Their survival depends on the integrity of penal and food security officials who are under obligation to keep them alive.

(Officialdom must not give in to the temptation of thinking that inmates deserve a rice shortage on account of their crimes. Starving the imprisoned is a form of torture).

If rice is scarce where it ought to be largely freely distributed, that does not bode well for the marketplaces where it is sold for profit.

An investigation is therefore in order for such occurrences as the recent allocation of more sacks of imported rice to places like Leyte and Iloilo that are rice sufficient with fewer sacks going to more industrialized Cebu.

We do not wish to suffer the irony of enduring high rice prices due to an artifice of shortage due to poorly managed apportioning.

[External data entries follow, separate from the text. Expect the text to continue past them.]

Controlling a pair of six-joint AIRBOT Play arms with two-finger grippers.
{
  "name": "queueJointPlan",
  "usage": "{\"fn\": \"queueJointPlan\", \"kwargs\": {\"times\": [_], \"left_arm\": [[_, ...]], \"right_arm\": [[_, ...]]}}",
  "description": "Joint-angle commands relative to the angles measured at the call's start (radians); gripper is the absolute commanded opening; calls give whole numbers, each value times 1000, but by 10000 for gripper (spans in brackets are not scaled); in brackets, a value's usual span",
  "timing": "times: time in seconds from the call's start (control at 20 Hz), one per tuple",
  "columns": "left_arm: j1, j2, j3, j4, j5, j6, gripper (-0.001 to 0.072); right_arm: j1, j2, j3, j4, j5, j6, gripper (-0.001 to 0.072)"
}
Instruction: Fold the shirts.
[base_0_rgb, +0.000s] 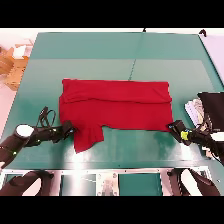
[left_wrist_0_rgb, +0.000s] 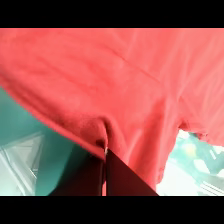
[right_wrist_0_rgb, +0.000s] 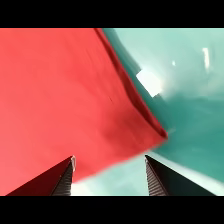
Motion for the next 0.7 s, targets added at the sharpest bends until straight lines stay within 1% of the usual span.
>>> {"fn": "queueJointPlan", "kwargs": {"times": [0.0, 0.15, 0.2, 0.25, 0.3, 0.35, 0.45, 0.55, 0.65], "left_arm": [[-1, 1, 5, -3, -7, 6, 24], [-1, 1, 5, -3, -20, 6, 24], [-1, 1, 5, -3, -26, 6, 24], [-1, 1, 6, -2, -34, 6, 24], [-1, 1, 11, 5, -50, 7, 24], [-1, 1, 24, 27, -72, 6, 24], [-1, 1, 74, 90, -146, 2, 22], [-1, 1, 135, 164, -230, -34, 22], [-1, 1, 166, 227, -318, -78, 22]], "right_arm": [[27, -90, -14, 113, -119, -3, 511], [82, -219, -13, 171, -134, -3, 508], [89, -241, -13, 168, -134, -4, 466], [89, -246, -13, 161, -122, -8, 310], [88, -243, -13, 158, -110, -35, 110], [88, -239, -10, 158, -88, -54, 43], [88, -229, 6, 127, -47, -56, 16], [87, -212, 41, 50, 8, -51, 16], [87, -188, 81, -44, 62, -2, 15]]}}
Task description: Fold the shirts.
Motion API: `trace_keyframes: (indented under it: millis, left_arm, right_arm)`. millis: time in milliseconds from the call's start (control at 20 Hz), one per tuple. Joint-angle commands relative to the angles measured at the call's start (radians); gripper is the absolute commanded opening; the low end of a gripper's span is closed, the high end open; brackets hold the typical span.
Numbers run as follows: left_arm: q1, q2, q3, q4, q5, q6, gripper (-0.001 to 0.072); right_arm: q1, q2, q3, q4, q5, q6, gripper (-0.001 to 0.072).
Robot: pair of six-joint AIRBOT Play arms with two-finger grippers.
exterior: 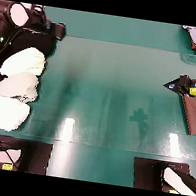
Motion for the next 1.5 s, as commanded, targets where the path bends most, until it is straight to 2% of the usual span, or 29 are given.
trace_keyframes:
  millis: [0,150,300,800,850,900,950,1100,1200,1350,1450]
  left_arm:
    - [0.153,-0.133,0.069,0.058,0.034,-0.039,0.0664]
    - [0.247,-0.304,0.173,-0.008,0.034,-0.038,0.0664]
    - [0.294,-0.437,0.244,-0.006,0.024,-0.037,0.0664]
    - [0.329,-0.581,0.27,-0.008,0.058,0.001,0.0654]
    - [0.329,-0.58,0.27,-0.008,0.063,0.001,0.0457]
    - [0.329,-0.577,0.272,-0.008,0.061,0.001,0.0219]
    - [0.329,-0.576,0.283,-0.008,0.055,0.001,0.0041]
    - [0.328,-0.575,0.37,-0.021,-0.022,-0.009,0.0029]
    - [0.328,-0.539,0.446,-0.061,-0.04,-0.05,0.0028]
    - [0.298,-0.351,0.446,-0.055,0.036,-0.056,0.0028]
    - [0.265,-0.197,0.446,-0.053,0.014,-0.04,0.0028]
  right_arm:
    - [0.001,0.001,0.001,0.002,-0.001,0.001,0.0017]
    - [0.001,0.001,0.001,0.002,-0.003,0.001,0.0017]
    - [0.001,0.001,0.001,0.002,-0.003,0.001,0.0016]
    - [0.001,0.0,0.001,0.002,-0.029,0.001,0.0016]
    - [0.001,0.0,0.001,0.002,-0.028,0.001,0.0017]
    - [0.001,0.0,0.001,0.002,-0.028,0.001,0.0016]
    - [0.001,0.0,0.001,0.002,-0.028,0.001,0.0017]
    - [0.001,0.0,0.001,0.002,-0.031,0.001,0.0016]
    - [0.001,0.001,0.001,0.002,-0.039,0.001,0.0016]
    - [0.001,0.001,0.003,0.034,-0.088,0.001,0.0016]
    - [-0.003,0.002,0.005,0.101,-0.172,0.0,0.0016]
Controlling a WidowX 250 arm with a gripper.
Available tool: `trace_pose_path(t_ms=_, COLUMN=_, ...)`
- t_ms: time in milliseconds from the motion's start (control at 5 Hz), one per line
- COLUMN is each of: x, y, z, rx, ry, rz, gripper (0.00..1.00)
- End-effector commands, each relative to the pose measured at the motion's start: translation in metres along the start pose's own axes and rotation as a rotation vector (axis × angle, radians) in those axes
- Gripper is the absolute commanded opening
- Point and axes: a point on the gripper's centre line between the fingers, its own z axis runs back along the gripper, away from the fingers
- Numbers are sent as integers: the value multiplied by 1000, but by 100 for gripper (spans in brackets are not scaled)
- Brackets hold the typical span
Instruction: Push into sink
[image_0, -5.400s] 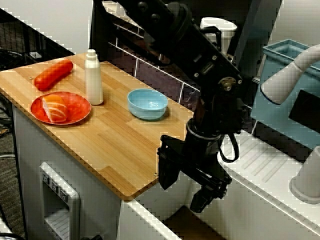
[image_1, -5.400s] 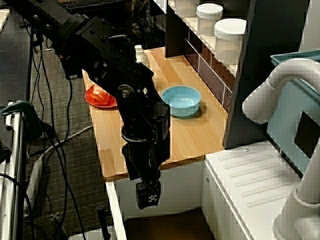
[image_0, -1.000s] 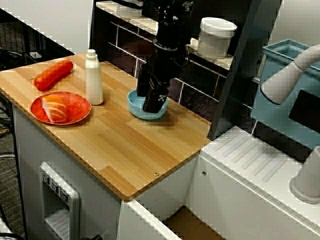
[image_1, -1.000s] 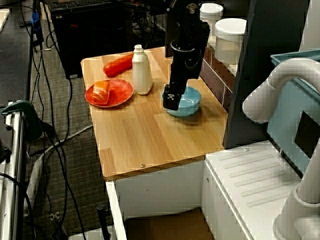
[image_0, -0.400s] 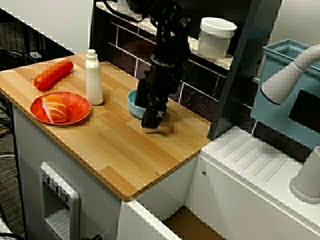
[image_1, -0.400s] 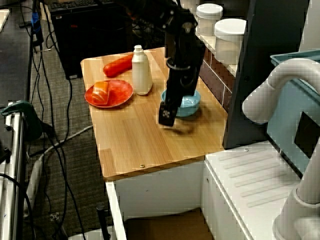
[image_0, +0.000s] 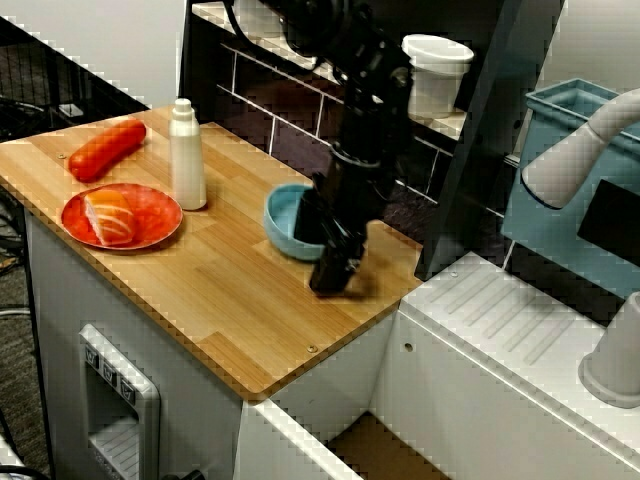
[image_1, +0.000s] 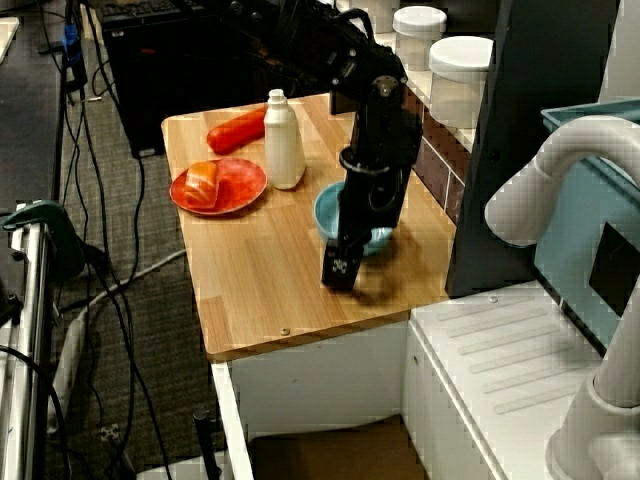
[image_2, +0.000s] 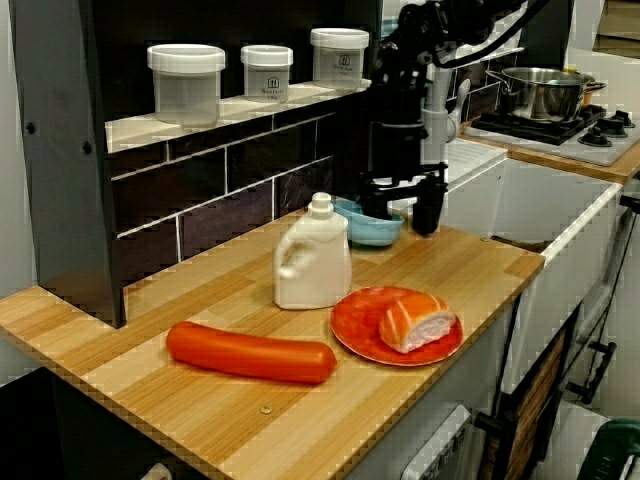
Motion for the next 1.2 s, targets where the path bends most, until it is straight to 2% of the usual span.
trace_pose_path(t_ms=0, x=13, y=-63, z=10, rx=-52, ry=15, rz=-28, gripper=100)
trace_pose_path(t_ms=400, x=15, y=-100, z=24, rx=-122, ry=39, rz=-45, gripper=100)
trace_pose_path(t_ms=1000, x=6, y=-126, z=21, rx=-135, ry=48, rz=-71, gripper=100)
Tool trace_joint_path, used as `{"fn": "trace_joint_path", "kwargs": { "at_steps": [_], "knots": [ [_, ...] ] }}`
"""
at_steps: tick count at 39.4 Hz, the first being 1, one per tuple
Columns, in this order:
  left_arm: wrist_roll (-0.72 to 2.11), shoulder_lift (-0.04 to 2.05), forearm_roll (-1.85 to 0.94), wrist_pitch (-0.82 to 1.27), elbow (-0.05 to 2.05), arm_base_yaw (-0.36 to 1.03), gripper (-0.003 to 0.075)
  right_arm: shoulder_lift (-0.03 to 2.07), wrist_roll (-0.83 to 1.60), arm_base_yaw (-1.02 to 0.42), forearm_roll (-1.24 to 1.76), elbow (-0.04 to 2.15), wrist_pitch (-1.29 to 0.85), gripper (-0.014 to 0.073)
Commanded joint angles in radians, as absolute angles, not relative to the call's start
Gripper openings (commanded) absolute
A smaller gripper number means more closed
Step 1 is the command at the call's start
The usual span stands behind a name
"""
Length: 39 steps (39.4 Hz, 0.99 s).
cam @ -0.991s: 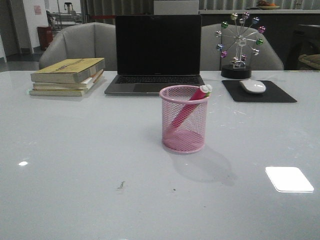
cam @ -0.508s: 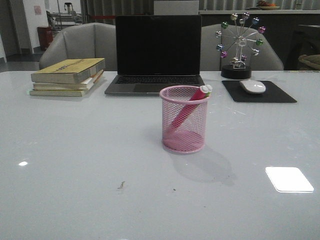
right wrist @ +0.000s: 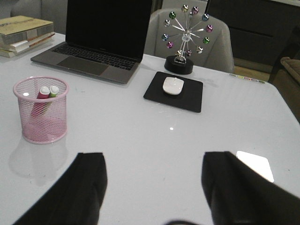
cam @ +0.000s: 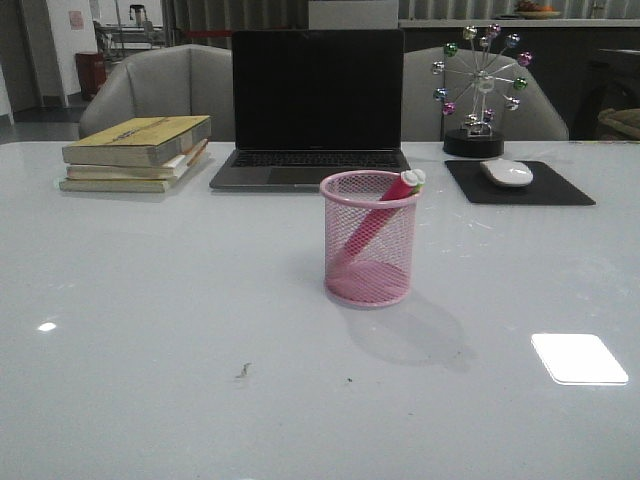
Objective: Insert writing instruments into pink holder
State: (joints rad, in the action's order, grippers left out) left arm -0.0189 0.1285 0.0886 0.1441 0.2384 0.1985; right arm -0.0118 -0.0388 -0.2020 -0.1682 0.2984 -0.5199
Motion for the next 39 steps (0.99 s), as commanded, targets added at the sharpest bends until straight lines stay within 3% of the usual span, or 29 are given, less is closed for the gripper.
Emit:
{"fn": "trace_joint_path", "kwargs": {
  "at_steps": [1,16,39],
  "knots": [
    [-0.028,0.137,0.081,-0.064,0.225,0.198,0.0353,0.021,-0.027,-0.199,-0.19,0.304,-0.38,0.0542],
    [-0.028,0.174,0.109,-0.164,0.183,0.198,0.0353,0.088,-0.027,-0.199,-0.271,0.202,-0.116,0.0542],
    [-0.028,0.194,0.129,-0.176,0.183,0.181,0.0353,0.09,-0.038,-0.199,-0.27,0.23,-0.22,0.0542]
  ]
}}
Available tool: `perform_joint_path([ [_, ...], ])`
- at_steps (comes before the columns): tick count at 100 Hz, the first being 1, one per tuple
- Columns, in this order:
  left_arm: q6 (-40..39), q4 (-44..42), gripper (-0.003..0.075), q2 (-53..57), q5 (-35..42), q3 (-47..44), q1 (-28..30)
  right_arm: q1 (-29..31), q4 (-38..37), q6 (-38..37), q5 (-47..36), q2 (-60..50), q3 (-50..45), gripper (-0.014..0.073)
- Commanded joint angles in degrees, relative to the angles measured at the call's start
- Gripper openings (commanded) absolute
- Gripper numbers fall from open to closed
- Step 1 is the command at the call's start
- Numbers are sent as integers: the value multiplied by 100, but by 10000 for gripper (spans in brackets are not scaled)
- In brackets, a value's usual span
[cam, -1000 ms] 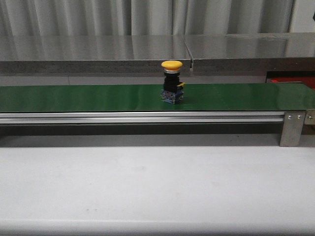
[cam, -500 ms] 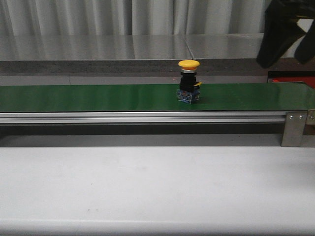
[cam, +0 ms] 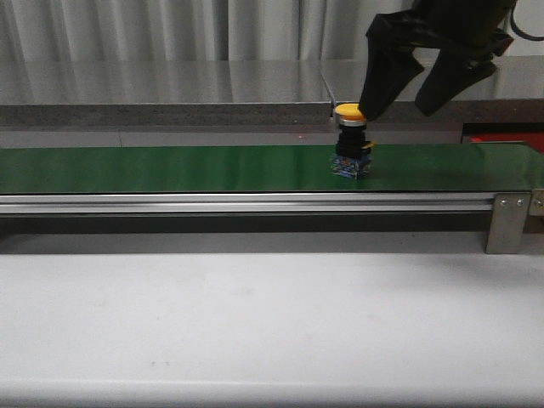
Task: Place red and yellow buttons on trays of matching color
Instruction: 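Move the right gripper back to the belt and grasp the yellow button, then carry the yellow button into the yellow tray and release it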
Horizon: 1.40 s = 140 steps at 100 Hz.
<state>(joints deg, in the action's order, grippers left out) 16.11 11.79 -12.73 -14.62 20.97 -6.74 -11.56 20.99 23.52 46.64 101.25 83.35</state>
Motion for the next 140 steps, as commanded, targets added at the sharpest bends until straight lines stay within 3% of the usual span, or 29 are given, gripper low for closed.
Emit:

Consumers must be on the lookout for excessive spurts in rice prices and report those who levy higher costs in spite of ample supply to the Department of Trade and Industry (DTI).

In the meantime, the national government needs to work harder to make our country rice sufficient.

The Commission on Higher Education has long noticed the dearth of enrollees for tertiary programs in agriculture due to poor public perception of farming.

This can be addressed by an intensive communication campaign to promote the dignity as well as profitability of agricultural work in our time.

But this in turn demands greater state subsidy for education. We do not have a deficit of arable land, and granted that we can remedy the shortage of persons engaged in farm work, they nevertheless need the state to invest on them. It must.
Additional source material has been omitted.